Créateurs virtuels et character economy : faut-il être une personne réelle ?

L'apparition de personnages entièrement ou partiellement synthétiques, virtual influencers, avatars, digital humans, pose une question encore ouverte : un créateur doit-il nécessairement être une personne réelle ? Depuis Lil Miquela en 2016, leur nombre s'est multiplié.

Les mêmes actifs, sans personne réelle

Un personnage virtuel peut déjà disposer d'une identité reconnaissable, d'une audience, de partenariats et d'une propriété intellectuelle propres, les mêmes catégories d'actifs qu'un créateur humain. Cette évolution est rendue possible par les progrès de l'IA générative, qui rend la création d'avatars bien plus accessible.

Économiquement, un personnage virtuel peut déjà disposer d'une identité, d'un contenu, d'une audience, de partenariats et d'une propriété intellectuelle.

Un précédent historique : Lil Miquela

Lil Miquela constitue le premier exemple largement documenté de créateur virtuel réaliste. Apparue en 2016, elle a d'abord suscité curiosité et spéculation, une partie de son audience se demandant si elle était une personne réelle, avant qu'il ne soit révélé que ce personnage avait été créé par des publicitaires. Cet épisode illustre concrètement une question de confiance : une audience peut s'engager durablement avec un personnage avant même de savoir s'il s'agit d'un être humain ou d'une création entièrement artificielle. Depuis ce précédent, le nombre de créateurs virtuels s'est multiplié, jusqu'à inclure des versions générées par IA de célébrités réelles, créées par des annonceurs pour capter une part des revenus publicitaires que celles-ci génèrent.

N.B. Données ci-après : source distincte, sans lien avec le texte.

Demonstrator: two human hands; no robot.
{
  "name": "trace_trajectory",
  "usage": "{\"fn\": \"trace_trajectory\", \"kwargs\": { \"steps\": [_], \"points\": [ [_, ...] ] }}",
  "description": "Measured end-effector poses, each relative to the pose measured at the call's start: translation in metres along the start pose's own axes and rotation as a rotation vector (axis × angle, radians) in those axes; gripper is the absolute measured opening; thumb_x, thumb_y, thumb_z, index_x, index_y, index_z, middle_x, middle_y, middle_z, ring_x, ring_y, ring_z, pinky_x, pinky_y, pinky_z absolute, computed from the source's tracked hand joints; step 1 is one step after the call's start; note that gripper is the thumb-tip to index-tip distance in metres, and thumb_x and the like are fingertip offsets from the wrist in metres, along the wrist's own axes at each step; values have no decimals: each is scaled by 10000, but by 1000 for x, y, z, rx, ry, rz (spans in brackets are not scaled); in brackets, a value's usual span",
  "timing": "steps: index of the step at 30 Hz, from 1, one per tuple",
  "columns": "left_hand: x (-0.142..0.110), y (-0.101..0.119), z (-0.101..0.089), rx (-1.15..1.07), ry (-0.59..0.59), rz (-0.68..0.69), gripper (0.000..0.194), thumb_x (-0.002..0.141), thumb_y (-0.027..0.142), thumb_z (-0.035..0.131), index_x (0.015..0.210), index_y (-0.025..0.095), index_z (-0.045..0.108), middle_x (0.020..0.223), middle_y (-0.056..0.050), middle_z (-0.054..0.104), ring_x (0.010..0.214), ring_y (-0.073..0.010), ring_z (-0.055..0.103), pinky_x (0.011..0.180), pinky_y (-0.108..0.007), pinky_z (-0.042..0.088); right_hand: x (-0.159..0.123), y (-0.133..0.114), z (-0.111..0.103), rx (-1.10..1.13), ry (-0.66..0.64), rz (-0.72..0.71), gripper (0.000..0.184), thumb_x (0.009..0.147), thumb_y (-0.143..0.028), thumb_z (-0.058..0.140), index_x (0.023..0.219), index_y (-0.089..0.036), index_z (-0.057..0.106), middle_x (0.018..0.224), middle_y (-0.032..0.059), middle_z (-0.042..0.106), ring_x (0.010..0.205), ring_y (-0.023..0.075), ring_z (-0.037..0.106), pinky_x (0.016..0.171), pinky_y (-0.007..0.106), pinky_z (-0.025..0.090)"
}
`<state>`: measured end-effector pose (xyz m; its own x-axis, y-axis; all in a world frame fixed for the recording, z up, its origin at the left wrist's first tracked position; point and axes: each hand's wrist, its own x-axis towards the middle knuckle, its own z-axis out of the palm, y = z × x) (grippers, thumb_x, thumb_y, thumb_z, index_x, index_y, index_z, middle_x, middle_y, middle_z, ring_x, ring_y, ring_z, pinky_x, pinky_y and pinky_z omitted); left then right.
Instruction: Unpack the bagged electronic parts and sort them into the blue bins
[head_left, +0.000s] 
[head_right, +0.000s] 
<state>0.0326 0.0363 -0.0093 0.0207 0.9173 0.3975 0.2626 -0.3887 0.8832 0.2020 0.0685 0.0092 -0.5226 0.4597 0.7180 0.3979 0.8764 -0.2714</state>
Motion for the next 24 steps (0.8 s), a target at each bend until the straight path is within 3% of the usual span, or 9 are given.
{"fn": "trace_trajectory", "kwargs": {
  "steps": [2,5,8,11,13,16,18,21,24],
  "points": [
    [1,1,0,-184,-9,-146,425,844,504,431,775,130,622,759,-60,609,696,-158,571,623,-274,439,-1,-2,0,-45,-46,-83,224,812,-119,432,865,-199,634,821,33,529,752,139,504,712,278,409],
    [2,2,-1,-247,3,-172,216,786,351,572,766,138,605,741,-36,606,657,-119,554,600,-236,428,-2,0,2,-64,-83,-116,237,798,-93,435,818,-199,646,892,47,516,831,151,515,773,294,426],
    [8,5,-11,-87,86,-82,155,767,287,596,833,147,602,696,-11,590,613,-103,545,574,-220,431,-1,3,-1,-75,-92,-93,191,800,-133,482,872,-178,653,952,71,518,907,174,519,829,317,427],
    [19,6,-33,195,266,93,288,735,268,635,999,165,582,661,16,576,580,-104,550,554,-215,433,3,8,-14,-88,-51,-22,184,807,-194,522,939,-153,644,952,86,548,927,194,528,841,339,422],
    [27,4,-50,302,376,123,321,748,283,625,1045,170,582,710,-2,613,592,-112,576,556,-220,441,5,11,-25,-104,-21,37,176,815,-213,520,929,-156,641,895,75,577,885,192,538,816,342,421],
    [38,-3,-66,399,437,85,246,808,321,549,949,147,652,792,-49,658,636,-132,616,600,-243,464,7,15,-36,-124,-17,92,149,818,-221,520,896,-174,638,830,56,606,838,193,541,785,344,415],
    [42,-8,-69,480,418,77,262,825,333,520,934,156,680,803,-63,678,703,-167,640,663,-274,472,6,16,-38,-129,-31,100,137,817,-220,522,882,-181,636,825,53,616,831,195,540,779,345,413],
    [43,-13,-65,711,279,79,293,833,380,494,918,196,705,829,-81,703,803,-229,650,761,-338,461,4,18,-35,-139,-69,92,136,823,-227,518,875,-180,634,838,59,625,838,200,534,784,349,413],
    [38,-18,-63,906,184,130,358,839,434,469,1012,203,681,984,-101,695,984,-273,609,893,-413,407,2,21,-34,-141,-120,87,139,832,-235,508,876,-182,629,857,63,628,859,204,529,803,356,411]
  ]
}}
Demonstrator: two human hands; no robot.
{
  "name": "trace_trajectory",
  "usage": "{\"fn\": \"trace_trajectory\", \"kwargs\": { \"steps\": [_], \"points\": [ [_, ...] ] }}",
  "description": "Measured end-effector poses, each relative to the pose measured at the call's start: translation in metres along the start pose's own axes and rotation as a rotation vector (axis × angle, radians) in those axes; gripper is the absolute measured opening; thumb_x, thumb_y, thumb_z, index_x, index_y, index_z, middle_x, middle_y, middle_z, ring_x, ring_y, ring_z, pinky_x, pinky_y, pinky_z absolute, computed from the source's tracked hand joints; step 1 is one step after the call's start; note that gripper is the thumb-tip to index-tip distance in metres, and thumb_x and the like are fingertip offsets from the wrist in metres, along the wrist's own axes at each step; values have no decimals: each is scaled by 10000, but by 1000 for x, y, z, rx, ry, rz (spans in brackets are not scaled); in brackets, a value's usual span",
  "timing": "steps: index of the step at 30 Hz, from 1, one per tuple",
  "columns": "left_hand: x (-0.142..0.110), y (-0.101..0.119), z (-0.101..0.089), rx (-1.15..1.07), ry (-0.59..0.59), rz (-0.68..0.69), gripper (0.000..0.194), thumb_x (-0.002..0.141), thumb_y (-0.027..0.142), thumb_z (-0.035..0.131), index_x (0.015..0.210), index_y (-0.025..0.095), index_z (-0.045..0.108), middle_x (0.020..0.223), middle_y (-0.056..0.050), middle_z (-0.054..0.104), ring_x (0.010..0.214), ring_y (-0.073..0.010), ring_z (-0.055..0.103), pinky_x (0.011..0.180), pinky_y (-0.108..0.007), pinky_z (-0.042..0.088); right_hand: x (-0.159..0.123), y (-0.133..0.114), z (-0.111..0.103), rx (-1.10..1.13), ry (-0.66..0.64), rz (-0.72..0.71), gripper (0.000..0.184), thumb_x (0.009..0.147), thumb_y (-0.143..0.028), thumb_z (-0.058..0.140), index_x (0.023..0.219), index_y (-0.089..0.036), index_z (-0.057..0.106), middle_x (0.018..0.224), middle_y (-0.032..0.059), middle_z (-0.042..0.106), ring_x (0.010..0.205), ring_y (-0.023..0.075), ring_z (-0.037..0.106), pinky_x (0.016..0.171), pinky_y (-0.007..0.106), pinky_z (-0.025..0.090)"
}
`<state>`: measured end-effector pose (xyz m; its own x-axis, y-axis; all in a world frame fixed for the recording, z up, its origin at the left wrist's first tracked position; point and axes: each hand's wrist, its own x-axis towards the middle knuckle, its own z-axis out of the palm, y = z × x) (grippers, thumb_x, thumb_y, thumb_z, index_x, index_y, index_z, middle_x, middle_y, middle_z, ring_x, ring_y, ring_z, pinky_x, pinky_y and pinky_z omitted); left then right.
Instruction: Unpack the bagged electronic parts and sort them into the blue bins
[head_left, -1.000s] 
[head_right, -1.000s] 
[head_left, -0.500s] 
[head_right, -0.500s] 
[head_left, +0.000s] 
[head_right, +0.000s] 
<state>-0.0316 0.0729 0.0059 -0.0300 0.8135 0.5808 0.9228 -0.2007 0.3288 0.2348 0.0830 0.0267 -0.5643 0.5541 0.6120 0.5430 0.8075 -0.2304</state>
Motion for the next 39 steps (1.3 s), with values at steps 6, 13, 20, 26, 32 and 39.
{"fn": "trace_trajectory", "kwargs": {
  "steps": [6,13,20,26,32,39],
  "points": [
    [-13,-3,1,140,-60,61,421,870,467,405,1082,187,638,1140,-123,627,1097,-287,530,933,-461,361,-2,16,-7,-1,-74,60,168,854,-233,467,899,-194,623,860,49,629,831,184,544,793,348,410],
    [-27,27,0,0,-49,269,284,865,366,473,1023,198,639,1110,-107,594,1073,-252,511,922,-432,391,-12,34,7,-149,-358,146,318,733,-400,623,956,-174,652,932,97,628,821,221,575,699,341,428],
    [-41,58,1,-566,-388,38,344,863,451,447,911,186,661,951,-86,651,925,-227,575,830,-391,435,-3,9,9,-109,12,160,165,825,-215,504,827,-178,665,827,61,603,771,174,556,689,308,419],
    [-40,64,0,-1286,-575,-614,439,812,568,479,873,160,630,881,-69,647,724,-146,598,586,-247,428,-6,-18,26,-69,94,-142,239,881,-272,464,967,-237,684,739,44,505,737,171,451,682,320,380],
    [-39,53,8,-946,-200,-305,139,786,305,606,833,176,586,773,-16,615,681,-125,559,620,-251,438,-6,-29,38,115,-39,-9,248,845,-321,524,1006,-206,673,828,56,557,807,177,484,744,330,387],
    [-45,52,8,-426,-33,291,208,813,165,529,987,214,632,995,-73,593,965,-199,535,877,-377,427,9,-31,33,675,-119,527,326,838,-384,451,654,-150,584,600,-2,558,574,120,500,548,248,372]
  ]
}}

Une question encore ouverte

La confiance qu'une audience peut accorder à un personnage qu'elle sait fictif, et l'authenticité perçue de ses recommandations, restent des sujets de débat plutôt que des réponses établies.

FAQ

Qu'est-ce qu'un créateur virtuel ? Un personnage entièrement ou partiellement synthétique qui exerce une activité de création comparable à celle d'un créateur humain (virtual influencer, avatar, digital human).

Qu'est-ce que la « character economy » ? L'idée que la Creator Economy peut s'appliquer aussi à des personnages, humains ou générés, dès lors qu'ils disposent d'une identité, d'une audience et d'une propriété intellectuelle propres.

Quel rôle joue l'IA générative dans l'apparition des créateurs virtuels ? Elle rend beaucoup plus accessible la création d'avatars et de personnages, ce qui explique en grande partie l'apparition récente de cette catégorie.

Qui est Lil Miquela, et pourquoi est-elle citée comme précédent historique ? Un personnage virtuel réaliste apparu en 2016, qui a d'abord suscité curiosité et spéculation sur sa nature réelle avant qu'il ne soit révélé qu'elle avait été créée par des publicitaires.

Un créateur virtuel peut-il disposer des mêmes actifs économiques qu'un créateur humain ? Oui : identité reconnaissable, contenu régulier, audience fidèle, partenariats de marque et propriété intellectuelle propre.

Quelles questions restent ouvertes concernant les créateurs virtuels ? La confiance qu'une audience peut accorder à un personnage qu'elle sait fictif, l'authenticité perçue de ses recommandations, et les obligations légales de transparence qui pourraient s'appliquer spécifiquement à ce type de créateur.